## Task statement
The answer should consist of each line below that contains the word "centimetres".
/---
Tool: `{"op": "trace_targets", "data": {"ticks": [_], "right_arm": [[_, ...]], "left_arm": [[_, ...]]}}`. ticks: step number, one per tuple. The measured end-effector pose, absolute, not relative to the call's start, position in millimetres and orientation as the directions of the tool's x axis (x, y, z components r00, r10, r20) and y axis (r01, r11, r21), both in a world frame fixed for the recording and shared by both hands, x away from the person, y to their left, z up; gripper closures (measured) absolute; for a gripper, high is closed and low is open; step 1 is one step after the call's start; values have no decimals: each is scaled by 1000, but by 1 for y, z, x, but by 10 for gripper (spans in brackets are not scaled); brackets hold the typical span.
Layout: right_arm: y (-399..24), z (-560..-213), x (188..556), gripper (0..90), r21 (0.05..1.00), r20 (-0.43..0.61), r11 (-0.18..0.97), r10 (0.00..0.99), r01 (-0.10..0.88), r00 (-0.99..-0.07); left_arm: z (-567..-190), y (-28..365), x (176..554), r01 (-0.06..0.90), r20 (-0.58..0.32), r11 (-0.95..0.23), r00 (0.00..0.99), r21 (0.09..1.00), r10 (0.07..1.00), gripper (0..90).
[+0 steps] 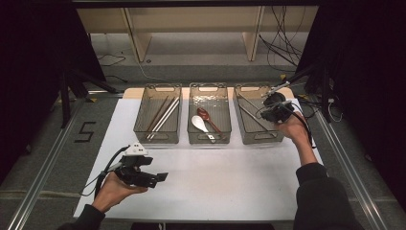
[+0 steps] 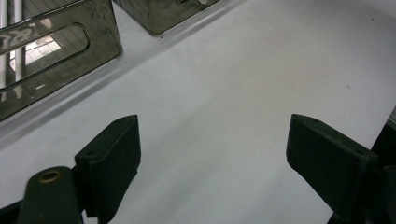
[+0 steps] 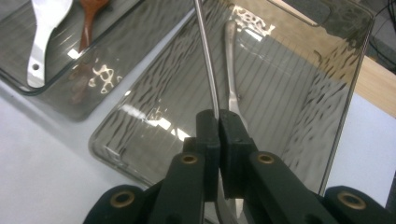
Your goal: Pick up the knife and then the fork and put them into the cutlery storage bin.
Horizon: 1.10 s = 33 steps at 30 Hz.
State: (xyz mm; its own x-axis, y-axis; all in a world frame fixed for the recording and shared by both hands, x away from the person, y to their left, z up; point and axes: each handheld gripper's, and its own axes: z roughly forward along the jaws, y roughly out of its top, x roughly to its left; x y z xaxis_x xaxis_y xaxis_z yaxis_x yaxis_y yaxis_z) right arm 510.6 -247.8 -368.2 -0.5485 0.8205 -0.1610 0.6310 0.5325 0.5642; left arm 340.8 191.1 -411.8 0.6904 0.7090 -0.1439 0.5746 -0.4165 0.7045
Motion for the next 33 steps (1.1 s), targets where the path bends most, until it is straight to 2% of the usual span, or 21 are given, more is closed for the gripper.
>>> {"op": "trace_targets", "data": {"ticks": [19, 21, 23, 33], "right_arm": [[-248, -383, 530, 865, 534, -149, 478, 865, 698, -479], [-247, -384, 531, 768, 542, -135, 458, 875, 705, -464], [-246, -383, 531, 713, 556, -126, 442, 882, 704, -454], [-240, -372, 514, 577, 597, -90, 450, 860, 664, -502]], "left_arm": [[-413, 192, 337, 569, -137, -398, 679, 719, 721, 170], [-413, 192, 337, 571, -138, -400, 679, 717, 721, 170], [-413, 192, 337, 570, -139, -397, 678, 719, 722, 170], [-413, 194, 338, 572, -144, -386, 672, 724, 727, 164]]}}
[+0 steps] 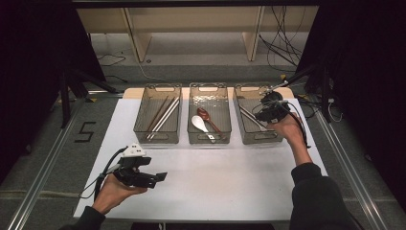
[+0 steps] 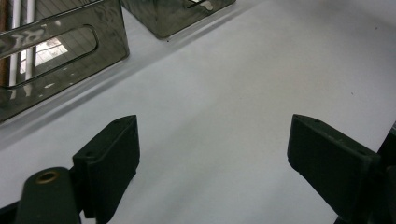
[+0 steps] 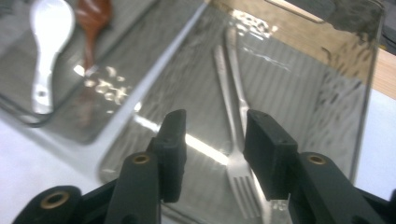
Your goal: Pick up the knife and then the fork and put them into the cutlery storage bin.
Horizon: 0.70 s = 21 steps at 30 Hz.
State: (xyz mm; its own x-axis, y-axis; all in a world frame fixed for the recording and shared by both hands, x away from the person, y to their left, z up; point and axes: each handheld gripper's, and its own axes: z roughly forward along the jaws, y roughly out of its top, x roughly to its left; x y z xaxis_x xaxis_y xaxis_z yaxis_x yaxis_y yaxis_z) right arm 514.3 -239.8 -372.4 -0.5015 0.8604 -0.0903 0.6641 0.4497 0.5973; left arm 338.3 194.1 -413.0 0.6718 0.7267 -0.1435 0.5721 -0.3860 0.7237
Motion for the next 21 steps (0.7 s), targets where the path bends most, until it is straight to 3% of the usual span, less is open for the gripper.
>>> {"op": "trace_targets", "data": {"ticks": [14, 21], "right_arm": [[-235, -363, 458, 385, 708, 82, 344, 827, 616, -556], [-230, -364, 429, 348, 742, 124, 317, 800, 590, -587]], "left_arm": [[-413, 197, 340, 573, -152, -363, 660, 735, 736, 163], [-413, 197, 340, 572, -156, -358, 661, 738, 734, 160]]}}
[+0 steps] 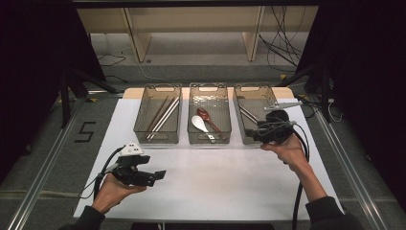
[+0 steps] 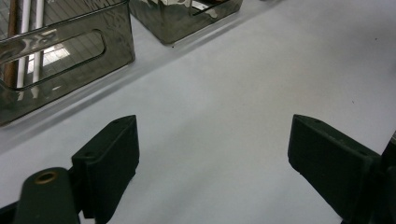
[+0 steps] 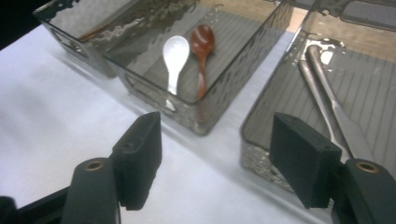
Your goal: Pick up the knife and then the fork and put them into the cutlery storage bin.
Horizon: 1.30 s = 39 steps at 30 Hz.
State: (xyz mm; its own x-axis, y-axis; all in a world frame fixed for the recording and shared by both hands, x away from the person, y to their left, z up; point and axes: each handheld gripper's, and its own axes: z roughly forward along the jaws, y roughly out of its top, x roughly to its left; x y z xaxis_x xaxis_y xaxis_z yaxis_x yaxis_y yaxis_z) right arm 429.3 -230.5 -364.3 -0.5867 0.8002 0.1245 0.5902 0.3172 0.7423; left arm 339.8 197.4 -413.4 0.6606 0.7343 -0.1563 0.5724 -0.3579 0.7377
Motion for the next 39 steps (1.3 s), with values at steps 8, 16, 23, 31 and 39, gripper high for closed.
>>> {"op": "trace_targets", "data": {"ticks": [8, 16, 23, 31, 39], "right_arm": [[-229, -366, 413, 329, 768, 150, 284, 792, 574, -592], [-228, -373, 397, 311, 789, 173, 259, 777, 557, -605], [-221, -380, 385, 281, 796, 177, 273, 749, 541, -638], [-217, -382, 368, 270, 822, 177, 258, 732, 508, -658], [-218, -387, 351, 262, 837, 174, 249, 723, 488, -668]], "left_arm": [[-412, 198, 340, 572, -164, -347, 659, 744, 734, 159], [-412, 199, 340, 569, -171, -335, 658, 751, 733, 158], [-412, 199, 340, 567, -177, -326, 658, 757, 732, 157], [-411, 201, 338, 560, -182, -319, 662, 764, 727, 157], [-410, 201, 337, 554, -191, -308, 666, 773, 721, 157]]}}
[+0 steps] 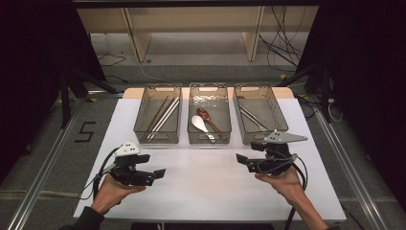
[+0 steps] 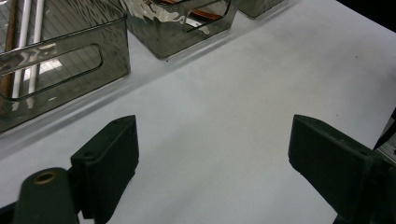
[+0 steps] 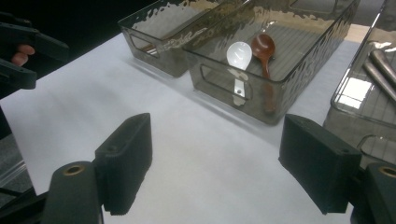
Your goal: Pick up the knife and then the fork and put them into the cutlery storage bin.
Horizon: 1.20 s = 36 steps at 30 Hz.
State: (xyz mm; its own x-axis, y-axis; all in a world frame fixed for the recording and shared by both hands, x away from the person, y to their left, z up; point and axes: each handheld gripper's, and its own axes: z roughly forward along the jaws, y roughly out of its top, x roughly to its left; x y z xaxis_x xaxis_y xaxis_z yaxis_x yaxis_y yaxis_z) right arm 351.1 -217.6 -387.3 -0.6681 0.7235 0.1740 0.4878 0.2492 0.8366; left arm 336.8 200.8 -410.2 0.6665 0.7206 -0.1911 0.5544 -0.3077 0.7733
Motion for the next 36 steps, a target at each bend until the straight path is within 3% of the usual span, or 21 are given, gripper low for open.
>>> {"op": "trace_targets", "data": {"ticks": [17, 36], "right_arm": [[-230, -401, 322, 254, 867, 177, 198, 735, 457, -655], [-231, -407, 314, 237, 866, 163, 209, 741, 454, -652]], "left_arm": [[-408, 199, 333, 530, -197, -294, 684, 795, 702, 157], [-407, 200, 329, 517, -205, -273, 690, 811, 694, 157]]}}
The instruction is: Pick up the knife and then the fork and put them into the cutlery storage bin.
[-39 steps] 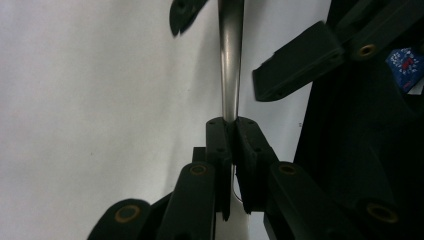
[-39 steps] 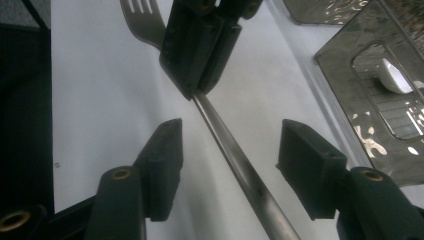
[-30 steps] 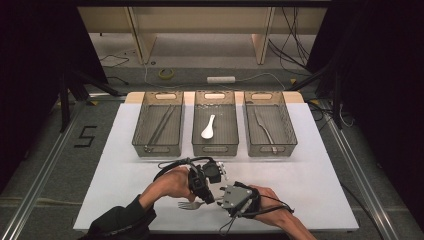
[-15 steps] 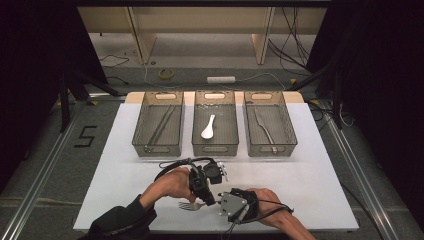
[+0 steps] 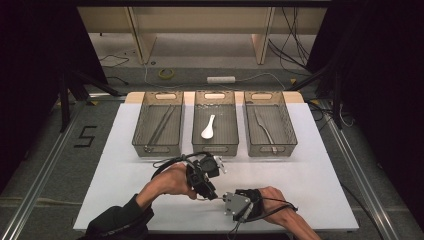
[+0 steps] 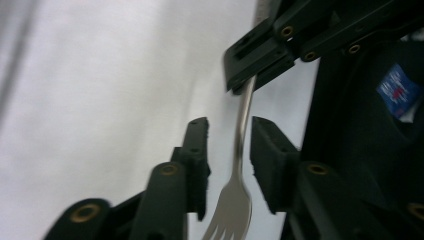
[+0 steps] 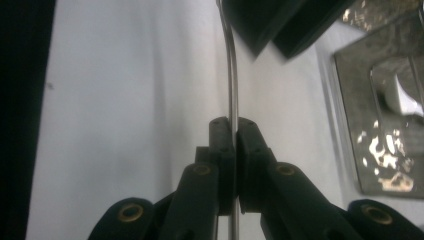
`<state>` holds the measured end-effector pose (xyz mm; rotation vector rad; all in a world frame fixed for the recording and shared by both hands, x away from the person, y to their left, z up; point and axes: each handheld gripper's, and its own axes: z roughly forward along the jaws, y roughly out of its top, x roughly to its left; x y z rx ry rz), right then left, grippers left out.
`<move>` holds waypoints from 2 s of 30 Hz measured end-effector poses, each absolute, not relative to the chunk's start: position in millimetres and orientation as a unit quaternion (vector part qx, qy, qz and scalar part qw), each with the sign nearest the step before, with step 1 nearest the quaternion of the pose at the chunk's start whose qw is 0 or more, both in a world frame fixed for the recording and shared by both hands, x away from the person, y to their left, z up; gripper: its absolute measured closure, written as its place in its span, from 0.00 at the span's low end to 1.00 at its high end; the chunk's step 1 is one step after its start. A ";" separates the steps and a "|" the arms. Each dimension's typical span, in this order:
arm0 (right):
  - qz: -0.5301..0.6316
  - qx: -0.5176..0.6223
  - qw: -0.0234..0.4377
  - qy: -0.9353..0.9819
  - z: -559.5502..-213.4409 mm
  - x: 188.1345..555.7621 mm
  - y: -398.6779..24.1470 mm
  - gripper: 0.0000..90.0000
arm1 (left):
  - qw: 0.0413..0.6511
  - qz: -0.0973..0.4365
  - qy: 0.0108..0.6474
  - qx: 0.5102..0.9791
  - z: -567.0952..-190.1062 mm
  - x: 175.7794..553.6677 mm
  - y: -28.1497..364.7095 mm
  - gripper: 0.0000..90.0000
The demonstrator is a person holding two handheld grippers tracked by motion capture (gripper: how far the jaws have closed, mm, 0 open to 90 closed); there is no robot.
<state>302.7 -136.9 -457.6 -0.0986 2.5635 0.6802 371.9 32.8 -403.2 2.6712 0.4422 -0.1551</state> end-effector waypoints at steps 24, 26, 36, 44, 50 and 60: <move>0.244 0.137 0.258 0.925 -444.6 348.4 -202.9 0.98 | 0.383 0.087 0.276 0.877 -376.4 373.7 87.8 0.22; 0.256 0.159 0.256 0.919 -439.4 352.4 -207.8 0.98 | 0.393 0.094 0.282 0.870 -378.0 371.4 91.5 0.22; 0.309 0.293 0.241 0.872 -409.1 394.2 -240.9 0.98 | 0.443 0.118 0.326 0.827 -395.2 367.1 125.6 0.21; 0.323 0.372 0.233 0.838 -392.8 437.2 -251.7 0.98 | 0.455 0.134 0.343 0.811 -403.7 364.6 142.8 0.21; 0.325 0.422 0.217 0.818 -387.3 469.9 -256.7 0.98 | 0.475 0.141 0.351 0.795 -406.6 360.5 152.1 0.20; 0.296 0.473 0.200 0.806 -403.0 511.3 -253.2 0.97 | 0.480 0.152 0.361 0.785 -410.5 357.1 165.1 0.19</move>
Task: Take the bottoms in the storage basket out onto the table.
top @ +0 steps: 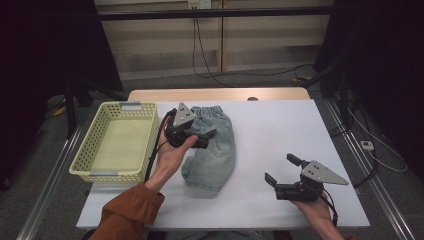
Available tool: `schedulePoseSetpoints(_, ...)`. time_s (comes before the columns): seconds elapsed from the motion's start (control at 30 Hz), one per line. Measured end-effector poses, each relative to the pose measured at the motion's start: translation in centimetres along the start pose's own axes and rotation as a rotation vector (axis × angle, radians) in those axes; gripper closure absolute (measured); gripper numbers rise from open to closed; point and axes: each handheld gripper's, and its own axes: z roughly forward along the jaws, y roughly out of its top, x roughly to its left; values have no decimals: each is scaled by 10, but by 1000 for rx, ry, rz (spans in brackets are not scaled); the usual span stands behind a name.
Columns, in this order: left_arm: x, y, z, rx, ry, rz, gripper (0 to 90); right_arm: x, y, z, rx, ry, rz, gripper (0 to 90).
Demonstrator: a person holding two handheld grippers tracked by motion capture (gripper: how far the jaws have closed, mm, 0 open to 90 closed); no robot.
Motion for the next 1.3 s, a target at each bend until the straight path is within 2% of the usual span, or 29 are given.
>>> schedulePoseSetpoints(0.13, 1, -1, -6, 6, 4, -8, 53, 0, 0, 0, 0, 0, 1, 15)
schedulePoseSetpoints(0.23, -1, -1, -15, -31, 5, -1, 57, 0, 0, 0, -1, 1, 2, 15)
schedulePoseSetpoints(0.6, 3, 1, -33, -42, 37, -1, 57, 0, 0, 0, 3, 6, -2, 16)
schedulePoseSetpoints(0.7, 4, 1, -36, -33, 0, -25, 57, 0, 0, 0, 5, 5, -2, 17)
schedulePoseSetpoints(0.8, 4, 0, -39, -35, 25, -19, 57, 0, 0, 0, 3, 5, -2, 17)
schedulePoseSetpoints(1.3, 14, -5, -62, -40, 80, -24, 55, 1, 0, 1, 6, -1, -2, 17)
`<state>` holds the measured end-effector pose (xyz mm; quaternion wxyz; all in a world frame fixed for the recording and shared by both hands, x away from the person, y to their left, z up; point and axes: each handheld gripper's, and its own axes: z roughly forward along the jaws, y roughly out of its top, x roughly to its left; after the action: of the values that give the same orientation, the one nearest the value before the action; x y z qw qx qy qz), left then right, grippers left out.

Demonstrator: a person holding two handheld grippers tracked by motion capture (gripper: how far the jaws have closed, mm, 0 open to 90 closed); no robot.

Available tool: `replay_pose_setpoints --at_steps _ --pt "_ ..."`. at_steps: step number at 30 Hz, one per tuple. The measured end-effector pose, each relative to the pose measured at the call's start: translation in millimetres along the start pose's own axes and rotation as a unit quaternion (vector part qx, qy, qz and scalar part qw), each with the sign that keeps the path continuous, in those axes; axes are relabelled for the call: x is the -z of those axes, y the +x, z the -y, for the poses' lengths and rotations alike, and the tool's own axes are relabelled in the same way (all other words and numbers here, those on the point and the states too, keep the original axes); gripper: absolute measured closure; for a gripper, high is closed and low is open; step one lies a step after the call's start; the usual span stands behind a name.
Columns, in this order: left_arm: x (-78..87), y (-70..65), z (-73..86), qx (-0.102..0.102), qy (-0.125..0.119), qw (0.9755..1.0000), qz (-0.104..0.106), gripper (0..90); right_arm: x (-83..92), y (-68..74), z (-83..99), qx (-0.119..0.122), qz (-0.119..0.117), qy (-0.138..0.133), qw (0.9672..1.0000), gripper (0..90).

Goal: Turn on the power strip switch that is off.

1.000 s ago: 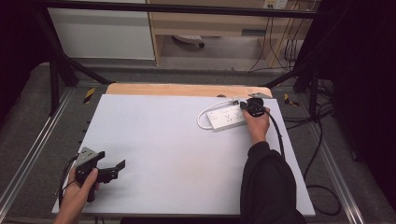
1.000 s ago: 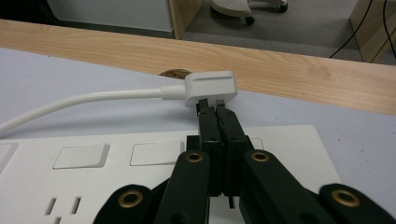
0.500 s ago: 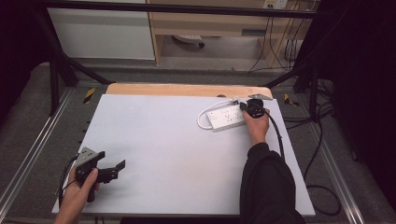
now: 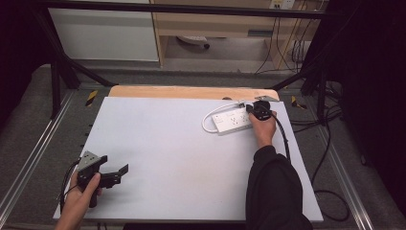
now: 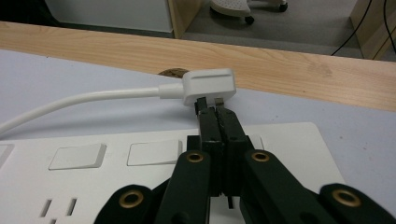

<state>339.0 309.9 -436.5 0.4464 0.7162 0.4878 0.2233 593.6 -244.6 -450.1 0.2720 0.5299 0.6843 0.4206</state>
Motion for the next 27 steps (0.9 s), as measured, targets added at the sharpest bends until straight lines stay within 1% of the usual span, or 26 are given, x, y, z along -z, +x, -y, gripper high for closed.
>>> replay_pose_setpoints --at_steps 12,27 --pt "-0.1 0.1 0.1 0.000 0.001 1.0000 0.000 6.6 1.0 -2.7 -1.5 0.000 0.004 0.006 1.0000 90.0" --pt "-0.1 0.2 0.0 0.000 0.000 1.0000 0.000 6.6 2.0 -2.6 -4.5 -0.006 0.003 0.000 1.0000 89.1"
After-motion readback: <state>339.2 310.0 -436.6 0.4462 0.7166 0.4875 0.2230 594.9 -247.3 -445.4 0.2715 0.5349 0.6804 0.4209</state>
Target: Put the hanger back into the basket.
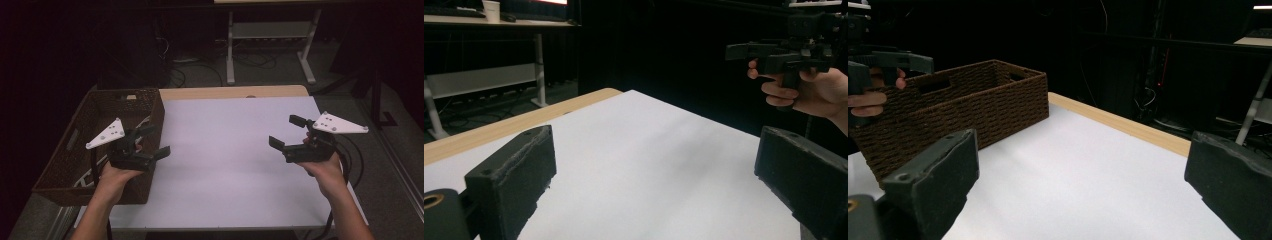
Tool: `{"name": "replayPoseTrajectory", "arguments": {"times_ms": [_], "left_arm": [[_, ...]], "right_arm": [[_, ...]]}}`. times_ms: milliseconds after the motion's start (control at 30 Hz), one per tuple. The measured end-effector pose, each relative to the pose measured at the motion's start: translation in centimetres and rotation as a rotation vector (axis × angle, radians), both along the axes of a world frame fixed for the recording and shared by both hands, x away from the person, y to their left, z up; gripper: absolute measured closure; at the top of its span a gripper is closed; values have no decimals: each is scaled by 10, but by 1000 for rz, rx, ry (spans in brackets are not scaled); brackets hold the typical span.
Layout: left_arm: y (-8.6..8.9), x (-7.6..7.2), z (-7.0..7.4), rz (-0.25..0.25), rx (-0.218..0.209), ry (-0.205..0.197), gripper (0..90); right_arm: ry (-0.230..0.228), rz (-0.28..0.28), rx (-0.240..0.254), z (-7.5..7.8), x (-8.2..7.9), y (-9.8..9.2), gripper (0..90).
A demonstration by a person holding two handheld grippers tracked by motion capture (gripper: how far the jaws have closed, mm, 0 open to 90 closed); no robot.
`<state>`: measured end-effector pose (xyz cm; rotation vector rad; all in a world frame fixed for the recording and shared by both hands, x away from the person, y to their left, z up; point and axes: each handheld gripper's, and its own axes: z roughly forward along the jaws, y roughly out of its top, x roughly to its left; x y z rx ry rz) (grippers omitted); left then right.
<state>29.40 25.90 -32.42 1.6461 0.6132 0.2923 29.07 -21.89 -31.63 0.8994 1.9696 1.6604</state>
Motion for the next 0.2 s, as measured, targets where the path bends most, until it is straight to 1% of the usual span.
{"name": "replayPoseTrajectory", "arguments": {"times_ms": [200], "left_arm": [[1,1,0,-2,1,2,29]], "right_arm": [[-1,-1,-6,-1,0,0,5]]}}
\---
## Your response
Available tool: `schedulePoseSetpoints(_, ...)`. time_s (comes before the columns): seconds elapsed from the motion's start (control at 30 Hz), one per line. Measured end-effector poses, each relative to the pose measured at the motion's start: translation in centimetres along the start pose's own axes and rotation as a rotation vector (axis × angle, radians) in those axes; gripper closure absolute (measured); gripper numbers rise from open to closed; point and axes: each handheld gripper's, and its own axes: z roughly forward along the jaws, y roughly out of its top, x roughly to its left; values have no decimals: each is scaled by 10, but by 1000 for rx, ry, rz (spans in brackets are not scaled); the usual span stands behind a name.
Tool: `{"name": "replayPoseTrajectory", "arguments": {"times_ms": [_], "left_arm": [[_, ...]], "right_arm": [[_, ...]]}}`. times_ms: milliseconds after the motion's start (control at 30 Hz), one per tuple. The measured end-effector pose, each relative to the pose measured at the motion's start: translation in centimetres and rotation as a rotation vector (axis × angle, radians), both along the axes of a world frame fixed for the recording and shared by both hands, x away from the person, y to their left, z up; gripper: absolute measured closure; at the top of its span a gripper is closed; values have no decimals: each is scaled by 10, but by 1000 for rz, rx, ry (spans in brackets are not scaled); brackets hold the typical span.

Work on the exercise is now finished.